Hi David,

Sorry for the slow response. Work is crazy.

So given a single $i$ and $j$, how do you calculate $p(x_i|x_j)$? I still don't quite understand.

The first thing I'd try is to find ways to reduce the size of the space. I have never come across a situation that would truly require $2^{32}$ distinct states much less estimating a $2^{32}\times 2^{32}$ matrix. There simply does not exist enough data on the planet for applications I've seen to calibrate such a thing.

What kind of application is this for? Have you considered a hierarchical approach? For example, start by calibrating a $10\times 10$ matrix of driving factors. Then for each driving factor, maybe a $10\times 10$ matrix of driving subfactors. Continue to as many levels as you need.
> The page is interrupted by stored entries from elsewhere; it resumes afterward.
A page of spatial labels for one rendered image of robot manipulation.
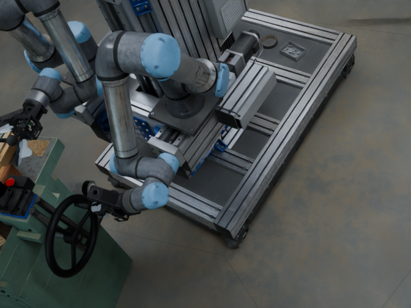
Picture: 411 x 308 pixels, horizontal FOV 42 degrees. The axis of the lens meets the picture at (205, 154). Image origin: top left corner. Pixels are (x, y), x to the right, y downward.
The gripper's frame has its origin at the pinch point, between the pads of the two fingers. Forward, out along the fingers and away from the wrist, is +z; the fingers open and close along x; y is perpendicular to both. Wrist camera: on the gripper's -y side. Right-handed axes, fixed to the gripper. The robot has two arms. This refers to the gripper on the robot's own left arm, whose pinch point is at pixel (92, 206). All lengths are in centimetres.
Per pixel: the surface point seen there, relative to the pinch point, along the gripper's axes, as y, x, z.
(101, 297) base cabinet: 48, -13, 56
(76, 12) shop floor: 6, 187, 162
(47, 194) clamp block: -12.7, -0.9, 9.1
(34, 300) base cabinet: 9.5, -29.5, 33.3
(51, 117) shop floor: 18, 93, 141
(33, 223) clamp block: -12.4, -12.1, 9.3
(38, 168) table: -15.7, 10.0, 20.5
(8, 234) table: -14.9, -16.4, 19.2
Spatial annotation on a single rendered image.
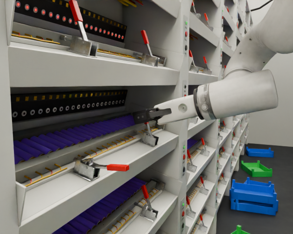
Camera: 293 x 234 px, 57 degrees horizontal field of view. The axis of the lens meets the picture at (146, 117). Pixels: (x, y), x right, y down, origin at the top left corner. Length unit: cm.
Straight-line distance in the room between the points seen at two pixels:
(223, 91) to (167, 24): 36
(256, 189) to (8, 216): 211
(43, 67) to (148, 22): 59
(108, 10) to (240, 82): 47
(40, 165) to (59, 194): 6
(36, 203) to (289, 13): 48
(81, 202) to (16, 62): 23
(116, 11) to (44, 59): 59
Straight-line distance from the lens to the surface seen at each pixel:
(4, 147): 32
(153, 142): 69
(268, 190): 234
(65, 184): 45
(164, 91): 86
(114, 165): 44
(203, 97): 61
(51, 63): 37
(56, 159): 47
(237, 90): 59
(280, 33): 53
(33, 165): 44
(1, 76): 32
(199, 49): 156
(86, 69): 43
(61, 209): 41
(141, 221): 75
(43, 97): 59
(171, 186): 91
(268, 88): 59
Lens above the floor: 91
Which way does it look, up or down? 7 degrees down
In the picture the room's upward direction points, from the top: straight up
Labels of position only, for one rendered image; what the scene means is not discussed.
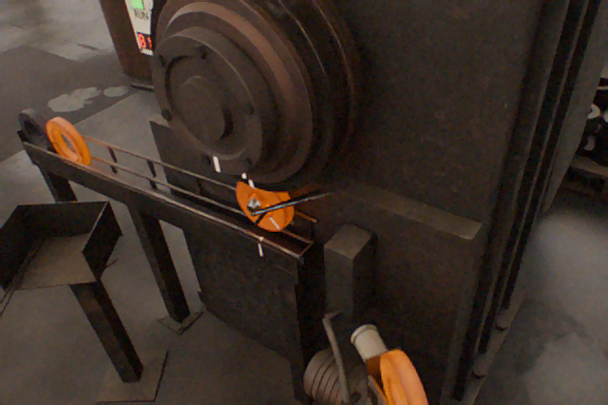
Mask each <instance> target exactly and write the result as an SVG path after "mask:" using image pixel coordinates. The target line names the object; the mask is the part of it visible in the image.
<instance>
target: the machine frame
mask: <svg viewBox="0 0 608 405"><path fill-rule="evenodd" d="M332 1H333V2H334V4H335V6H336V7H337V9H338V10H340V12H341V13H342V15H343V17H344V18H345V21H346V23H347V25H348V27H349V29H350V31H351V36H352V38H354V41H355V44H356V47H357V51H358V54H359V59H360V66H361V73H362V90H361V98H360V103H359V107H358V109H357V112H356V117H355V119H354V125H353V129H352V133H351V138H350V140H349V142H348V145H347V146H346V149H345V151H344V152H343V154H342V155H341V156H340V158H338V159H337V160H336V161H335V162H334V163H333V164H332V165H331V166H330V167H329V168H327V169H326V170H323V172H322V173H321V174H320V175H319V176H318V177H317V178H316V179H315V181H314V182H313V183H311V184H310V185H307V186H305V187H303V188H301V189H299V190H296V191H291V192H288V194H289V197H290V199H293V198H296V197H299V195H301V194H304V193H307V192H311V191H314V190H316V189H319V190H320V193H322V192H327V191H331V190H334V189H335V190H336V193H335V194H331V195H328V197H325V198H320V199H317V200H313V201H309V202H303V203H300V204H296V205H294V209H296V210H298V211H301V213H303V214H306V215H309V216H312V217H314V218H316V219H319V221H318V223H315V222H312V229H313V236H312V238H311V240H312V241H313V240H314V239H315V238H317V239H318V254H319V258H318V259H317V261H316V262H315V263H314V264H313V265H312V266H311V267H310V269H309V270H307V277H309V287H310V298H311V308H312V319H313V340H314V349H315V354H317V353H318V352H320V350H324V349H326V348H328V347H330V348H332V347H331V344H330V342H329V339H328V335H327V332H326V329H325V326H323V323H322V319H323V318H325V317H323V315H326V314H327V313H329V312H328V298H327V282H326V265H325V246H326V244H327V242H328V241H329V240H330V239H331V238H332V236H333V235H334V234H335V233H336V232H337V231H338V230H339V229H341V228H342V226H343V225H344V224H345V223H347V222H348V223H351V224H354V225H357V226H360V228H362V229H365V230H367V231H369V232H371V233H373V235H374V261H373V297H372V303H370V304H369V307H368V308H367V309H366V311H365V312H364V313H363V315H362V316H361V317H360V319H359V320H358V321H357V323H356V324H354V325H349V324H347V323H346V322H344V320H342V319H340V318H334V319H332V327H333V329H334V331H335V334H336V338H337V341H338V344H340V347H341V350H342V354H344V355H345V356H348V357H350V358H352V359H355V360H356V361H358V362H360V363H361V364H362V366H363V364H364V366H365V362H364V360H363V358H362V357H361V355H360V354H359V352H358V349H357V348H356V347H355V346H353V345H352V341H351V338H352V333H353V332H355V331H356V330H357V329H358V328H360V327H361V326H364V325H373V326H375V327H376V329H377V330H378V332H379V337H380V338H381V339H382V341H383V343H384V344H385V346H387V347H388V349H389V350H390V349H392V348H395V347H398V346H400V348H402V352H404V353H405V354H406V356H407V357H408V359H409V360H410V362H411V365H412V366H413V368H414V370H416V372H417V374H418V376H419V379H420V381H421V384H422V386H423V389H424V393H425V396H426V400H427V402H428V405H476V403H477V400H478V397H479V395H480V393H481V391H482V389H483V387H484V385H485V383H486V381H487V379H488V377H489V375H490V372H491V370H492V368H493V366H494V363H495V361H496V358H497V356H498V354H499V352H500V351H501V349H502V348H503V347H504V342H505V340H506V338H507V336H508V334H509V332H510V329H511V326H512V324H513V322H514V320H515V318H516V317H517V316H518V314H519V312H520V310H521V307H522V305H523V300H524V297H525V291H523V290H521V289H519V288H515V285H516V282H517V280H518V279H519V275H520V273H521V269H522V265H523V260H524V255H525V252H526V249H527V246H528V242H529V239H530V236H531V232H533V229H534V225H535V221H536V218H537V216H538V212H539V208H540V205H541V202H542V195H543V192H545V189H546V186H547V182H548V179H549V175H550V172H551V168H552V164H553V162H554V159H555V156H556V151H558V148H559V145H560V141H561V135H562V132H563V129H564V125H565V122H566V118H568V115H569V111H570V107H571V105H572V102H573V97H574V94H575V91H576V88H577V87H578V83H579V80H580V74H581V71H582V68H583V65H584V60H585V57H587V54H588V50H589V47H590V44H591V40H592V37H593V33H594V30H595V27H596V26H597V22H598V19H599V14H600V10H601V6H602V3H603V0H332ZM149 124H150V127H151V131H152V134H153V138H154V141H155V145H157V148H158V150H159V154H160V158H161V161H162V162H165V163H168V164H173V165H176V166H177V167H179V168H182V169H186V170H189V171H191V172H194V173H197V174H200V175H203V176H206V177H209V178H212V179H216V180H218V181H219V182H222V183H227V184H230V185H233V186H237V184H238V182H239V180H238V179H236V178H234V177H233V176H231V175H230V174H226V173H222V172H219V171H216V169H213V168H211V167H209V166H208V167H207V166H205V164H203V163H202V161H201V160H200V159H198V158H196V157H195V156H194V155H193V154H192V153H191V152H190V151H189V149H188V148H187V147H186V146H185V145H183V144H182V143H181V141H180V140H179V139H178V137H177V135H176V134H175V132H174V131H173V129H172V128H171V127H170V126H169V125H168V123H167V121H166V120H165V119H163V117H162V115H161V114H158V115H155V116H154V117H152V118H150V119H149ZM182 233H184V237H185V239H186V243H187V247H188V250H189V253H190V256H191V261H192V263H193V266H194V269H195V273H196V277H197V280H198V282H199V286H200V288H198V291H197V293H198V296H199V299H200V300H201V301H202V302H204V303H205V306H206V309H207V311H208V312H210V313H211V314H213V315H216V316H217V317H219V318H221V320H223V321H224V322H226V323H228V324H229V325H232V326H234V327H235V328H237V329H239V331H241V332H243V333H244V334H247V335H248V337H250V338H252V339H254V340H256V341H257V342H259V343H262V344H263V345H265V346H267V347H268V348H270V349H272V350H273V352H275V353H276V354H279V355H281V356H282V357H285V358H286V359H288V360H289V358H288V352H287V344H286V338H285V332H284V325H283V318H282V312H281V305H280V299H279V293H278V286H277V280H276V273H275V272H274V271H272V270H270V269H268V268H266V267H264V266H262V265H259V264H257V263H255V262H253V261H251V260H248V258H246V257H243V256H241V255H239V254H237V253H235V252H233V251H230V250H227V249H225V248H223V247H220V246H218V245H216V244H214V243H213V242H210V241H208V240H205V239H203V238H201V237H197V236H195V235H193V234H191V233H188V232H186V231H184V230H182Z"/></svg>
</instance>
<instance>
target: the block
mask: <svg viewBox="0 0 608 405"><path fill-rule="evenodd" d="M373 261H374V235H373V233H371V232H369V231H367V230H365V229H362V228H360V226H357V225H354V224H351V223H348V222H347V223H345V224H344V225H343V226H342V228H341V229H339V230H338V231H337V232H336V233H335V234H334V235H333V236H332V238H331V239H330V240H329V241H328V242H327V244H326V246H325V265H326V282H327V298H328V312H330V311H332V310H334V309H340V311H341V313H342V315H341V316H338V317H337V318H340V319H342V320H344V322H346V323H347V324H349V325H354V324H356V323H357V321H358V320H359V319H360V317H361V316H362V315H363V313H364V312H365V311H366V309H367V308H368V307H369V304H370V303H372V297H373Z"/></svg>
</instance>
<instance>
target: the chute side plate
mask: <svg viewBox="0 0 608 405"><path fill-rule="evenodd" d="M23 148H24V149H25V151H26V153H28V155H29V158H30V160H31V162H32V164H34V165H36V163H35V161H36V162H39V163H40V164H43V165H44V166H45V168H46V170H47V171H48V172H51V173H53V174H55V175H58V176H60V177H63V178H66V179H68V180H70V181H72V182H75V183H77V184H78V185H81V186H83V187H85V188H88V189H91V190H93V191H95V192H97V193H101V194H103V195H105V196H107V197H109V199H111V200H114V201H117V202H119V203H123V204H125V202H124V200H128V201H130V202H132V203H134V204H136V205H137V208H138V210H139V211H142V212H143V213H144V214H146V215H149V216H151V217H153V218H156V219H159V220H161V221H163V222H167V223H170V224H172V225H175V226H177V228H178V229H180V230H184V231H186V232H188V233H191V234H193V235H195V236H197V237H201V238H203V239H205V240H208V241H210V242H213V243H214V244H216V245H218V246H220V247H223V248H225V249H227V250H230V251H233V252H235V253H237V254H239V255H241V256H243V257H246V258H248V260H251V261H253V262H255V263H257V264H259V265H262V266H264V267H266V268H268V269H270V270H272V271H275V268H274V265H277V266H279V267H281V268H283V269H285V270H287V271H289V272H291V273H293V274H294V282H295V283H297V284H299V283H300V279H299V270H298V262H297V259H296V258H294V257H290V256H288V255H286V254H284V253H282V252H280V251H278V250H276V249H274V248H272V247H270V246H268V245H266V244H264V242H261V241H257V240H255V239H253V238H251V237H248V236H246V235H243V234H242V233H239V232H238V231H236V230H233V229H231V228H227V226H225V225H222V224H220V223H218V222H214V221H210V220H208V219H205V218H204V217H201V216H198V215H195V214H193V213H190V211H188V210H185V209H182V208H179V207H177V206H175V205H173V204H171V203H167V202H163V201H161V200H158V199H156V198H152V196H150V195H147V194H145V193H142V192H140V191H137V190H135V189H132V188H130V187H128V186H124V185H122V184H119V183H118V182H115V181H112V180H109V179H108V178H105V177H103V176H99V175H97V174H94V173H92V172H90V171H86V170H84V169H82V168H81V167H80V166H77V165H74V164H70V163H67V162H65V161H61V160H59V159H56V158H54V157H51V155H48V154H47V153H44V152H42V151H38V150H36V149H33V148H31V147H28V146H25V145H23ZM36 166H37V165H36ZM125 205H127V204H125ZM259 244H260V245H261V250H262V255H261V254H259V252H260V249H258V245H259Z"/></svg>
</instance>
One thing I have done, is develop running computations of variances and covariances. It might help to note the covariances can be derived from variances, i.e.

$cov_t(x_i,x_j) = \frac{1}{2} \left[ var_t(x_i + x_j) - var_t(x_i) - var_t(x_j)\right].$

The variances can be expressed in terms of expectations

$var_t(x_i) = k\left[E_t(x_i^2) - E_t(x_i)^2\right].$

Finally, the expectation at time $t$ can be expressed in terms of values known at time $t-1$

$E_t(x_i) = w_t x_{i,t} + e_{t-1}(x_i)$

where $\sum_t w_t = 1$.

Putting all this together, the covariance at time $t$ can be determined via functions known at time $t-1$ adjusted by new incoming data at time $t$.

I'm not sure if this is helpful, but I'd be curious to hear your thoughts.